# 

## mario_f

Witam, chce zaczac meble skladac, mam wiertarke, wiertło. Cos kupie do wiercenia pionowego. Ale co np z wierceniem dwoch płyt do skrecenia pod kotem prostym? Jak je trzymac? Czym nawiercac te male dziurki pod trzymajki do pólek?

----------


## zbigmor

Nie wiem, czy to indolencja techniczna, czy problemy z wysławianiem się. Określ co chcesz robić (składać meble, czy produkować), jednostkowo, czy masowo. Wiertarka i wiertło nie wystarczy. Co to, to coś do wiercenia pionowego? Czy planujesz coś ciąć (przy składaniu to raczej zbędna czynność)?
Po co wiercić dwie płyty do skręcenia pod czymś tam prostym?
Ja niewiele zrozumiałem, ale może ktoś ma podobny styl komunikowania i pomoże.

----------


## mario_f

kątem miało być  :smile: 

Na początek będzie półka na buty, szafa wnękowa potem może meble kuchenne. Meble będę robić jednostkowo. Lecę do hurtowni tną mi płyty na kawałki i oklejają obrzerża, ja to skręcam i tworze meble  :smile: .
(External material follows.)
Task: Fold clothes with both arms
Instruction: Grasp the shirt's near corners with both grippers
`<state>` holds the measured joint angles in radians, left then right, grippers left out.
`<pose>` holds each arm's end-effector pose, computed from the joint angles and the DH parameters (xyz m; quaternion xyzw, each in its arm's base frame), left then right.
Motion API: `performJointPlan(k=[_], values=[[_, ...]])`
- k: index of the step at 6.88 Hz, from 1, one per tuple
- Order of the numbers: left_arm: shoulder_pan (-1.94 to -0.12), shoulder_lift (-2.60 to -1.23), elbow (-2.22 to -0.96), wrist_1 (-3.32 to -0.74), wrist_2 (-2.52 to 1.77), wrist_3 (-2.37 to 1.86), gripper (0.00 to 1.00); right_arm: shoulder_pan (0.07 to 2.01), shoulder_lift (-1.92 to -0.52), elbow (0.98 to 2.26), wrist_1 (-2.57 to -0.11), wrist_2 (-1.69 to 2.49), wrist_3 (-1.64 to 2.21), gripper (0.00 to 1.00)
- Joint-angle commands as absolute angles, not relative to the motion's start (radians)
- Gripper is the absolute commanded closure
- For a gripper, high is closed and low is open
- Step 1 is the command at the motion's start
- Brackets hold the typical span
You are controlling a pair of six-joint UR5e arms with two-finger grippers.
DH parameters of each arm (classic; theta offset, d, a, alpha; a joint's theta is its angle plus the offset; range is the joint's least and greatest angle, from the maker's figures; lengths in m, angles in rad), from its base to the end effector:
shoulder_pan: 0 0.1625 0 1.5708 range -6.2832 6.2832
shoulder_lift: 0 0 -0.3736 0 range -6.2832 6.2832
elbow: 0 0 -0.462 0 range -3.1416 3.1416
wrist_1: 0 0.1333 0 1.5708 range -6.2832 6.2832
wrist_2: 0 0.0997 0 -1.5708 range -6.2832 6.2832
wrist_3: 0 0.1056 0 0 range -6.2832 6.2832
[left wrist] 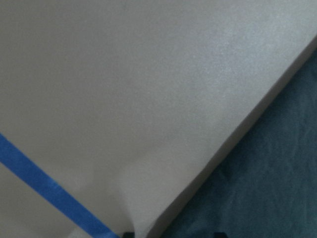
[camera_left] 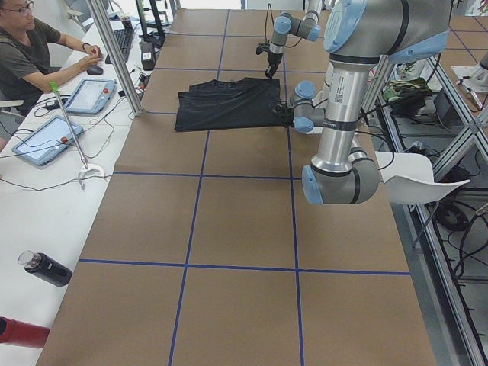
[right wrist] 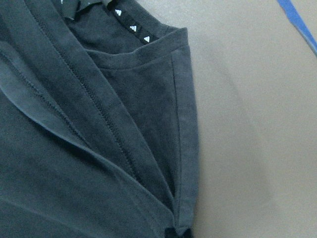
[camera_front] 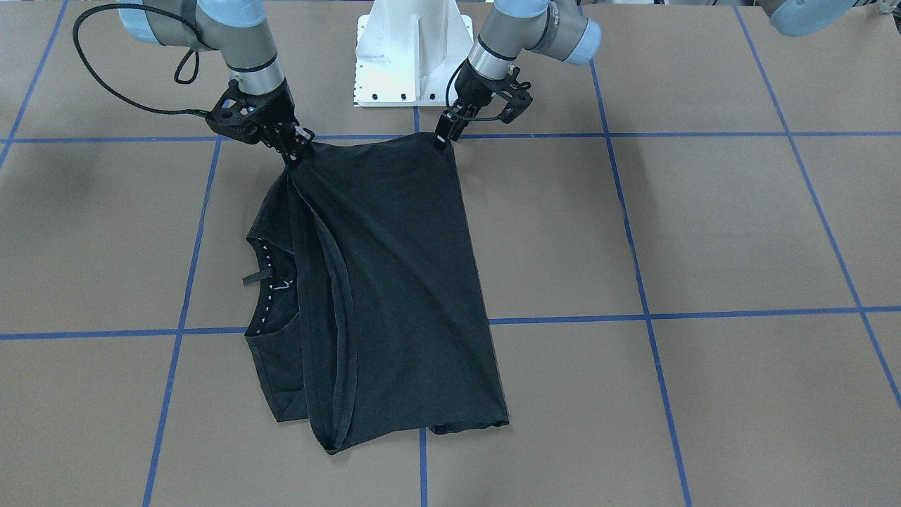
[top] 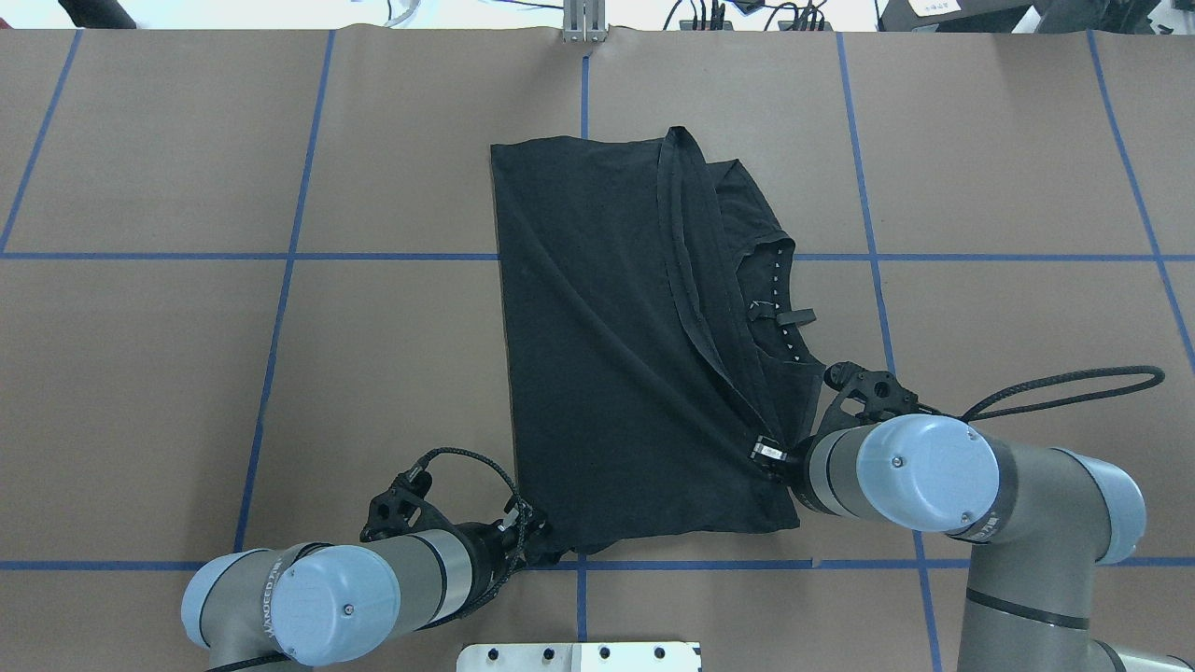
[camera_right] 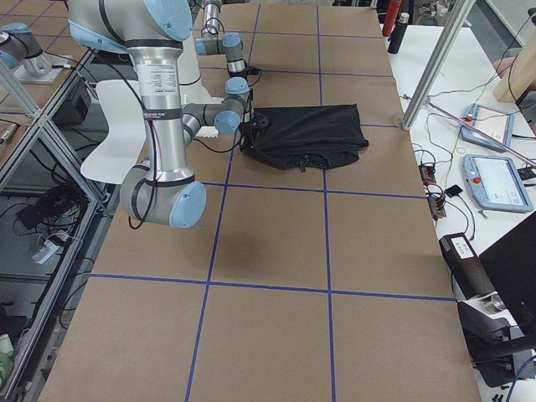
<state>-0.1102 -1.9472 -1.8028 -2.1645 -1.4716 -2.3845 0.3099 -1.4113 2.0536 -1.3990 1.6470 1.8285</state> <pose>0.6306 -0.2144 0.1908 -0.1562 0.5443 -0.3922 0.7249 -0.5087 -0.2944 0.2544 -0.0246 -0.3964 0.2425 0.8851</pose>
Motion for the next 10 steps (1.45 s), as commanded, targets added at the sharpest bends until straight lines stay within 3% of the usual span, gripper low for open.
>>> performJointPlan(k=[1, 4, 6, 8, 10], values=[[-0.109, -1.948, -1.801, -2.164, -1.471, -2.388, 1.00, 0.310, -1.411, 2.054, -1.399, 1.647, 1.829, 1.00], [-0.121, -1.944, -1.839, -2.163, -1.473, -2.387, 1.00, 0.310, -1.411, 2.052, -1.399, 1.647, 1.827, 1.00], [-0.123, -1.872, -1.992, -2.143, -1.471, -2.387, 1.00, 0.310, -1.417, 2.087, -1.399, 1.658, 1.829, 1.00], [-0.100, -1.864, -2.202, -1.955, -1.476, -2.410, 1.00, 0.313, -1.507, 2.204, -1.397, 1.780, 1.829, 1.00], [-0.098, -1.871, -2.273, -1.927, -1.480, -2.444, 1.00, 0.359, -1.529, 2.285, -1.397, 1.988, 1.833, 1.00]])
Stojak do wiercenia pionowego - mam wrażenie, że jednak czasem jak wiercę w płycie na konfirmaty to nie jest to idealnie pionowo.

Jeśli chcę zrobić półkę to 2 płyty musze przykrecic pod katem prostym do siebie, czyli dobrze by było, żebym tych płyt nie trzymał w ręku i starał się "równo" to wykonac, tylko może jest coś co to płyty przytrzyma, że będę mógł nawiercic od razu na dwa konfirmaty równo a nie mierzyć.
Szafka kuchenna jak ma półkę to ta półka na małych bolcach sie trzyma.
Czy jest narzędzie, zeby takie dziury na bolce zrobic?

----------


## labas1

> Szafka kuchenna jak ma półkę to ta półka na małych bolcach sie trzyma.
> Czy jest narzędzie, zeby takie dziury na bolce zrobic?


Pomyśl, to nie boli.


p.s.  zapomniałem że masz jedno wiertło.

----------


## mario_f

> Napisał mario_f
> 
> Szafka kuchenna jak ma półkę to ta półka na małych bolcach sie trzyma.
> Czy jest narzędzie, zeby takie dziury na bolce zrobic?
> 
> 
> Pomyśl, to nie boli.
> 
> 
> p.s.  zapomniałem że masz jedno wiertło.
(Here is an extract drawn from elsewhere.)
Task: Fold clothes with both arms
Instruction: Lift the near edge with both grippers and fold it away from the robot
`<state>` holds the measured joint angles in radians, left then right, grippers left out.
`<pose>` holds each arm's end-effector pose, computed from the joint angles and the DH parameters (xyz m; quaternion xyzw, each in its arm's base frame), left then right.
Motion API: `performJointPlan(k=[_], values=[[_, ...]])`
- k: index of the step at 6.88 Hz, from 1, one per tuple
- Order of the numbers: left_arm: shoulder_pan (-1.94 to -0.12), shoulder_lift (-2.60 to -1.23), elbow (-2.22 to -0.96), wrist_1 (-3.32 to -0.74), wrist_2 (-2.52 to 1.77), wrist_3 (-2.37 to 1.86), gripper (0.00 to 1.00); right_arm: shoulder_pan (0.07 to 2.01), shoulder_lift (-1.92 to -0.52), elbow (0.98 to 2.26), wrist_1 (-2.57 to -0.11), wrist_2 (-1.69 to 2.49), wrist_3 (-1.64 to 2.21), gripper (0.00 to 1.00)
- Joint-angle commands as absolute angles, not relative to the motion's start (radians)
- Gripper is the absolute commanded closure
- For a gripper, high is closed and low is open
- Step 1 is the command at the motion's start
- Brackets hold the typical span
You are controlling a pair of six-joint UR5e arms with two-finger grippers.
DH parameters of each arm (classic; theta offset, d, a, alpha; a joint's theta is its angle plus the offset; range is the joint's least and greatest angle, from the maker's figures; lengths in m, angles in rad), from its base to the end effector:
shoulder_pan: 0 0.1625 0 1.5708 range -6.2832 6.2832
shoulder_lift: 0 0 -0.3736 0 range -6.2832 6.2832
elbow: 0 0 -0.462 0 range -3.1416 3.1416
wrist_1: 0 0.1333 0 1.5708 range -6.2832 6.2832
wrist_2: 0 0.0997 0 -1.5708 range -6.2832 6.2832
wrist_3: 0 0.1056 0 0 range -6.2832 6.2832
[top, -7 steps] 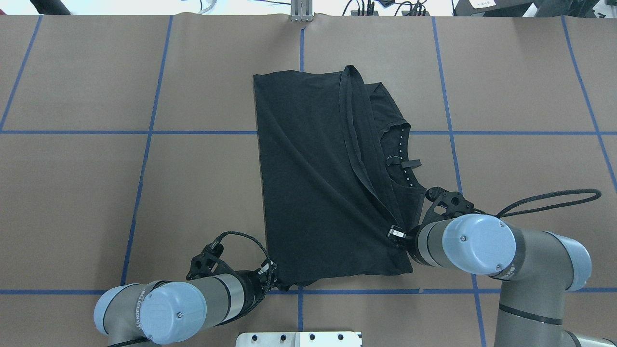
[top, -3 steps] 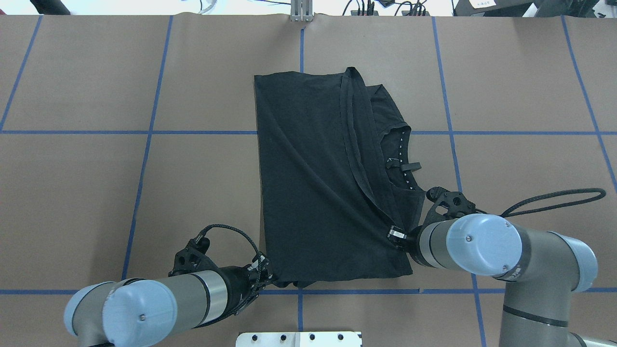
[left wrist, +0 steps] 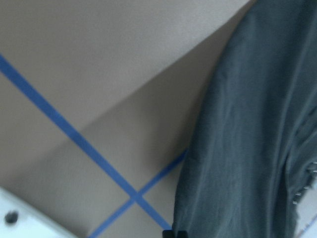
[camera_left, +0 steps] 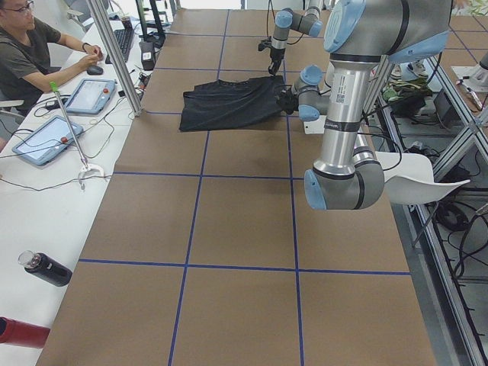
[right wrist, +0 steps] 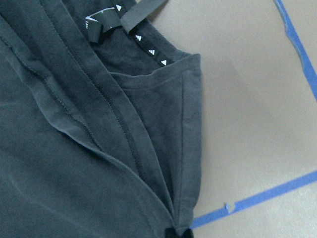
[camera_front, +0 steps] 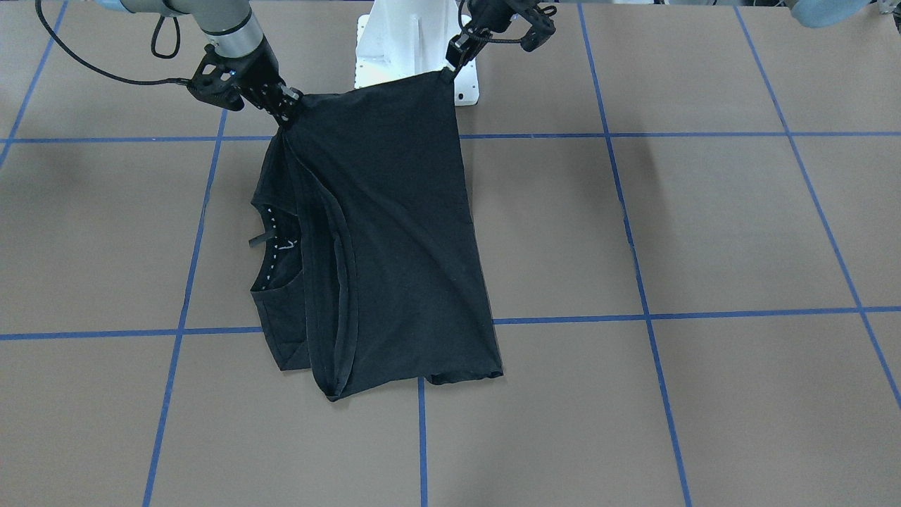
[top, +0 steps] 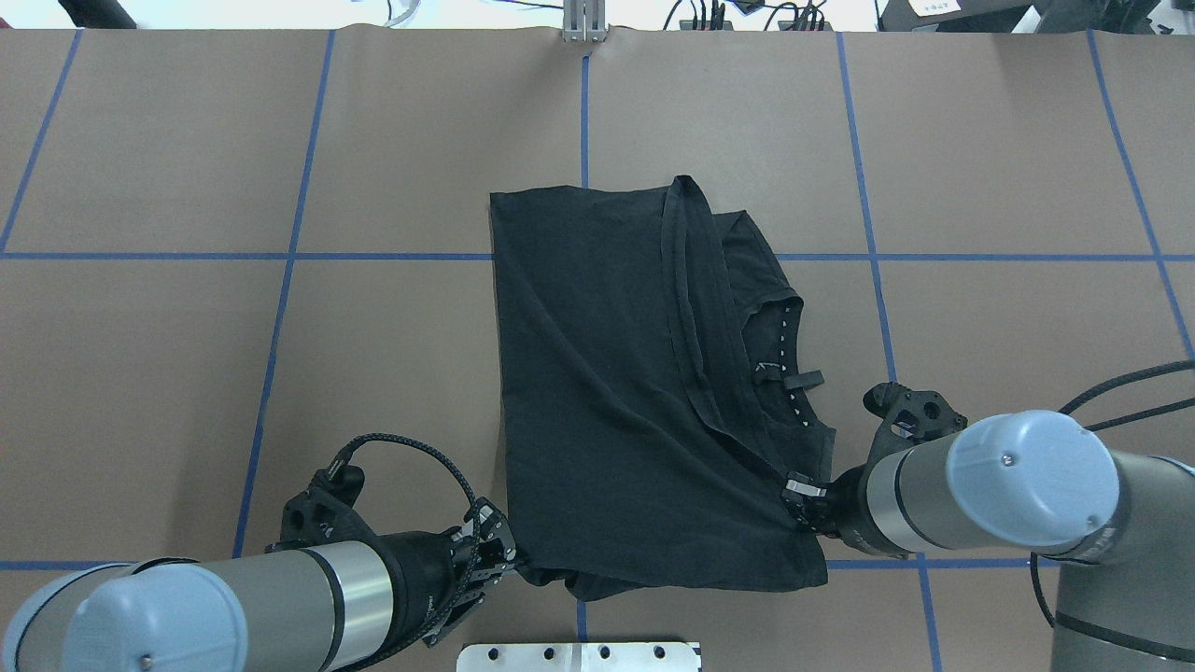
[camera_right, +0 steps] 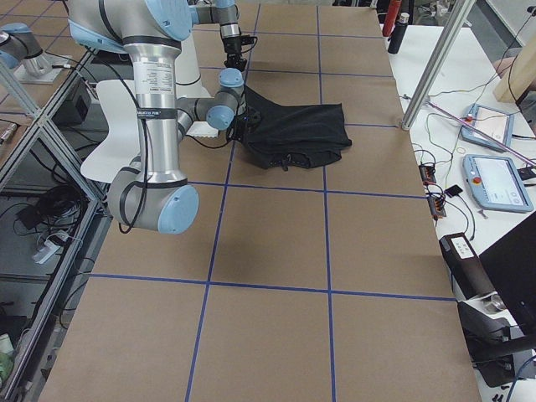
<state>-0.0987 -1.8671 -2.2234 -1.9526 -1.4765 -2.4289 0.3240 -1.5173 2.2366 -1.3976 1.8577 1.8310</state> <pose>0.4875 -0.1922 0.0725 -0.1941 0.5865 -0.3876 0.6842 -0.4495 -0.2601 0.2171 -0.1153 -0.4310 0.1980 0.8728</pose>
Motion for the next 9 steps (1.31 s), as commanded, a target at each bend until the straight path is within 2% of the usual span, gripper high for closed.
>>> performJointPlan(k=[1, 2, 4, 8, 9], values=[[-0.126, -1.884, -2.269, -1.911, -1.491, -2.430, 1.00, 0.426, -1.507, 2.267, -1.397, 2.041, 1.833, 1.00], [-0.228, -1.910, -2.240, -1.902, -1.531, -2.409, 1.00, 0.511, -1.438, 2.210, -1.407, 2.075, 1.832, 1.00], [-0.413, -1.988, -2.096, -1.904, -1.662, -2.282, 1.00, 0.708, -1.254, 1.986, -1.411, 2.299, 1.830, 1.00], [-0.563, -2.086, -1.906, -1.925, -1.700, -2.195, 1.00, 0.816, -1.063, 1.693, -1.402, 2.365, 1.809, 1.00], [-0.584, -2.129, -1.828, -1.962, -1.698, -2.195, 1.00, 0.827, -1.049, 1.665, -1.404, 2.367, 1.806, 1.00]])
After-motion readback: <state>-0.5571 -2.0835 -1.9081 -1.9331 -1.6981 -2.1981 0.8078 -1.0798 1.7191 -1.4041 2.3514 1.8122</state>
Wiertła mam. O konfirmacie napisałem, żeby już go nie wymieniać.
Wiem, że taki bolec mogę wiertłem zrobić i wczesniena wiertło nawiercic np kawałek drewna który mi będzie dystansował, ale pytam, bo może są jakieś zestawy takich rzeczy, żeby z kawałkami prowizorek nie kombinować.
Na tym forum biernie jestem od dawna. Udzielam się od niedawna, ale nie często się tu takie chamstwo spotyka. Forum jest po to by pytać i wspierać się a nie szukać zaczepki.
Zapewniam Cie kolego ze czesto mysle ale po Twojej kulturze tego nie widac.

----------


## labas1

Tak, każdy pisze że po to jest forum i musi dostać odpowiedź.
A poszukaj na tym forum, bo ja widziałem kilkanaście takich tematów, a potem wyzywaj od chamów.

----------


## mario_f

> Tak, każdy pisze że po to jest forum i musi dostać odpowiedź.
> A poszukaj na tym forum, bo ja widziałem kilkanaście takich tematów, a potem wyzywaj od chamów.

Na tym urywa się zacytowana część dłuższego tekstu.